If everything up to this point was done correctly, all bars should be green by the end with text ‘Installation completed successfully’:
Side note: there’s a common error here if /etc/hosts on our VMs is not configured properly - agents won’t be able to heartbeat and installation will fail, but only after everything has already been installed.
To fix this – check your /etc/hosts file if everything was typed in correctly.
Click ‘Continue’ and wait for selected parcels to be installed:
Continue when finished.
At the end you will get a Cluster Installation Validations and Summary.
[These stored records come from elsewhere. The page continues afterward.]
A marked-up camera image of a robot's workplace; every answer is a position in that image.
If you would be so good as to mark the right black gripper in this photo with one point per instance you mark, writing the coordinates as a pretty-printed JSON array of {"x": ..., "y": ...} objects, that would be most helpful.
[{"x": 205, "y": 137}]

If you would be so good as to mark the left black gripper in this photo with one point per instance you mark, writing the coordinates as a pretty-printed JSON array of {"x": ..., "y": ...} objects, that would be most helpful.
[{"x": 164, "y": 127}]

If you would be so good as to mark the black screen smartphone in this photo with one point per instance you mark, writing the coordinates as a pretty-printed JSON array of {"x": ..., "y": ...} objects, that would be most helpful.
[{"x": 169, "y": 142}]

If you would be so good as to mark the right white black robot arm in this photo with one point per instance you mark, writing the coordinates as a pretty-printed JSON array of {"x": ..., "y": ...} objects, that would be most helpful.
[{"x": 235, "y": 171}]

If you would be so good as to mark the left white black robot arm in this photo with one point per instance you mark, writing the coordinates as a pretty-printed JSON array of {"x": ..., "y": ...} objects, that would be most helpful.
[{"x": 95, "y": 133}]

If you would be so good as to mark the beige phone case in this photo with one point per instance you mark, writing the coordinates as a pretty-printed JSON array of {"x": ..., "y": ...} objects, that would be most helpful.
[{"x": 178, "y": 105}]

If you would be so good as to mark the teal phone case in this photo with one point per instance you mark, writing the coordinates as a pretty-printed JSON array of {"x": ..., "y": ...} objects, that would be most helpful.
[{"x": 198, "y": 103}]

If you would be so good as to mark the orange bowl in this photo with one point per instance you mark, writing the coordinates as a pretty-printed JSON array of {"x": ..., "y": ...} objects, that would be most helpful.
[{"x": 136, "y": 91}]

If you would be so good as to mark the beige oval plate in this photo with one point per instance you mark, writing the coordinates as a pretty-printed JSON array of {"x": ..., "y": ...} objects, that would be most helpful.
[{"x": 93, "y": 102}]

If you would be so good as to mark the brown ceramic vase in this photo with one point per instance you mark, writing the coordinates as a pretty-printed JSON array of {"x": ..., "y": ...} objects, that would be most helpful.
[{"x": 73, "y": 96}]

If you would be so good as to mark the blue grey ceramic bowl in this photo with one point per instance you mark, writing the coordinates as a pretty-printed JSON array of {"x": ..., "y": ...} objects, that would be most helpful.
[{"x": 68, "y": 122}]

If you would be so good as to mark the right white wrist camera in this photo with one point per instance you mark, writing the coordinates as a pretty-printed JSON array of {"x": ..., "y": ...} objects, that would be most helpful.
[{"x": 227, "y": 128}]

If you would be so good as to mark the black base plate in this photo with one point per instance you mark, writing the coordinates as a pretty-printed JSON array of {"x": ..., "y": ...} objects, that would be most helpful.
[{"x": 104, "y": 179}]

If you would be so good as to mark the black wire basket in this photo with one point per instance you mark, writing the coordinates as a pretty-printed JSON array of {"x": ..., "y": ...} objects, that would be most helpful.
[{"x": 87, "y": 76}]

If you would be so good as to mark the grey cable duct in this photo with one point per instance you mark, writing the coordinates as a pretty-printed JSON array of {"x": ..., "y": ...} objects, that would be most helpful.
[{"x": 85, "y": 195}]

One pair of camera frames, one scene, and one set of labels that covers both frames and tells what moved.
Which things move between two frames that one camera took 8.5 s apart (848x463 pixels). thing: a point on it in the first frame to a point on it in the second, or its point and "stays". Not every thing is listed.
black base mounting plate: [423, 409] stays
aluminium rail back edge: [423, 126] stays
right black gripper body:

There should be no errors, maybe only some warnings.
Cloudera custom services
Select ‘Custom Services’ when asked which combination of services to install. A new menu will appear. Select every service type except for isilon, key-value store indexer, solr (at least in our case i.e. choose depending on your needs):
Now it’s time to Customize Role Assignments.
Here we assign which hosts will be management nodes (NameNode) and which will be workers (DataNode). In our case clouderam01/02 are primary/secondary NameNode and the others are DataNodes. Most of the services are divided between NameNodes. Usually when host is not assigned (e.g. Kafka MirrorMaker) we left it empty as it is.
The result looks like this:
And in ‘View By Host’:
Click ‘Continue’ when finished.
On the next screen choose ‘Use Embedded Database’, Test Connection and Continue.
You will arrive to the Review Changes screen.
By default, some services haven’t set directory paths for Kudu.
Add value as mentioned in picture.
Kudu Master Data Directories : data/kudu/master_wal
Kudu Tablet Server WAL Directory : data/kudu/tablet_wal
Kudu Tablet Server WAL Directory : data1/kudu/master_wal
Kudu Tablet Server Data Directories : data1/kudu/tablet_data
Click continue and finish setup.
In this blog we covered the installation of a clouder cluster on an Alibaba Cloud environment and the preparation of the environment itself.